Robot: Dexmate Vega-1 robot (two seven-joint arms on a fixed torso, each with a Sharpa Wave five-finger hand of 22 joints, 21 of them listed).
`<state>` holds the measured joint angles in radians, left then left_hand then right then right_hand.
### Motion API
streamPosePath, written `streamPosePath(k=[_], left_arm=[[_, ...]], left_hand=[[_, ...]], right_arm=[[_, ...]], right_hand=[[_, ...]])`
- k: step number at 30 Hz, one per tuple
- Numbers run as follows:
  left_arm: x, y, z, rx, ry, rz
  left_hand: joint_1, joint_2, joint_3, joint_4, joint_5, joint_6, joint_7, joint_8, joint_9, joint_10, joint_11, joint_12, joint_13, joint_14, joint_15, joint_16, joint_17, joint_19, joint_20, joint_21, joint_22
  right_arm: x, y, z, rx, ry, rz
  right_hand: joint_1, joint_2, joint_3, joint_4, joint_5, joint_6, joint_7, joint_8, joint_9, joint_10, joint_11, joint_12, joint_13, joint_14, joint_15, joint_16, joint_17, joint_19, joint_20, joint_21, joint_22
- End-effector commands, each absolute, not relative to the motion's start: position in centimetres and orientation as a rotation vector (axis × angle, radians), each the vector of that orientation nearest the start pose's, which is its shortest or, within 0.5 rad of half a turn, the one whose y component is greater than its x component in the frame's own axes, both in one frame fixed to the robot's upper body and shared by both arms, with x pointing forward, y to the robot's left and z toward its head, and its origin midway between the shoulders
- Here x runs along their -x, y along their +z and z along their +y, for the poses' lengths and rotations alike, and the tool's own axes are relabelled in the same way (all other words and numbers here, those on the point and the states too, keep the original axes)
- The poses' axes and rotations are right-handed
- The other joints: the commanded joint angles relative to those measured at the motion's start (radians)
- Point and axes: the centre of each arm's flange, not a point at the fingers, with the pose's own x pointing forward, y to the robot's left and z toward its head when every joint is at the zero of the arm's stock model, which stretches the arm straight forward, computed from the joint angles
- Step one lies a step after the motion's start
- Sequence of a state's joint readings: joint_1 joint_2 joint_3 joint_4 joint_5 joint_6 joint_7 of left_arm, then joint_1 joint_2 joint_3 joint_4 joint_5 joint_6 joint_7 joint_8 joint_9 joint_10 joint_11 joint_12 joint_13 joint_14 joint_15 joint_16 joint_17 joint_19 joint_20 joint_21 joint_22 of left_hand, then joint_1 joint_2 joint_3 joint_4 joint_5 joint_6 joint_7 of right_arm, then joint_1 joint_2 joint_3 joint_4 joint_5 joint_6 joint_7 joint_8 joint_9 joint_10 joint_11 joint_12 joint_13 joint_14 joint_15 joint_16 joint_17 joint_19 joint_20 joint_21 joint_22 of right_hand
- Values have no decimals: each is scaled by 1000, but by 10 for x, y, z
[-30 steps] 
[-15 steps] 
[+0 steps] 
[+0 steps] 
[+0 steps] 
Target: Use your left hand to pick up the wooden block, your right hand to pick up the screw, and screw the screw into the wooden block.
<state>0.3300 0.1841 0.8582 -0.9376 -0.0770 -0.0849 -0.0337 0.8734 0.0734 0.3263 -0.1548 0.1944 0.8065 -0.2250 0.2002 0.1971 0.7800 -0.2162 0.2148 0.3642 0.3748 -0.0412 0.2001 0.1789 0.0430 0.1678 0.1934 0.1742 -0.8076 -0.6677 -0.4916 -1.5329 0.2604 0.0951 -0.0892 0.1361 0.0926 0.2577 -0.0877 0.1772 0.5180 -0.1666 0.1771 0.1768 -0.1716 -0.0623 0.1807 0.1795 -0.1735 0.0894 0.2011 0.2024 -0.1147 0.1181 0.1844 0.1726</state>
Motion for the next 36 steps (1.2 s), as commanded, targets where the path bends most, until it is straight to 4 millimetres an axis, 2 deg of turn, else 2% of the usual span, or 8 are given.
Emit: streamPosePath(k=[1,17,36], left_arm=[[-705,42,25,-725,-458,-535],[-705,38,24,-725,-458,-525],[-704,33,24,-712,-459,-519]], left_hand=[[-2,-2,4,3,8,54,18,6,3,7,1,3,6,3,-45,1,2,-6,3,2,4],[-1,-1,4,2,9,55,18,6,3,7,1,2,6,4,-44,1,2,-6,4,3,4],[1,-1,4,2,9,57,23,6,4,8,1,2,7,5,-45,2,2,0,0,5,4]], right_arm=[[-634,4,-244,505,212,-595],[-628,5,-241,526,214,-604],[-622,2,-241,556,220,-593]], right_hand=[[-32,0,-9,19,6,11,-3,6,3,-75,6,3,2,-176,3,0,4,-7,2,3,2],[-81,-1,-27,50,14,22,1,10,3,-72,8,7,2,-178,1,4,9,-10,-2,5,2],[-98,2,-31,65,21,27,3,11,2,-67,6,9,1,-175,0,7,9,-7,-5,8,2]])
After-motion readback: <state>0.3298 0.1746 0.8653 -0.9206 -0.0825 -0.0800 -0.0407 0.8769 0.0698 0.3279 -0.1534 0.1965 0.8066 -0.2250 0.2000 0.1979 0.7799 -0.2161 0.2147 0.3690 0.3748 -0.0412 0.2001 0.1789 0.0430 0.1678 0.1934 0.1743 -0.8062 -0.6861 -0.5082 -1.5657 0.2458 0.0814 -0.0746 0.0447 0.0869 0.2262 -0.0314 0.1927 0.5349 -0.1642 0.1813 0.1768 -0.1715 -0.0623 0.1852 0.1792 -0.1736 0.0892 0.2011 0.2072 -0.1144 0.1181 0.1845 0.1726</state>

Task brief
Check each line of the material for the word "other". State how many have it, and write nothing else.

Task response
2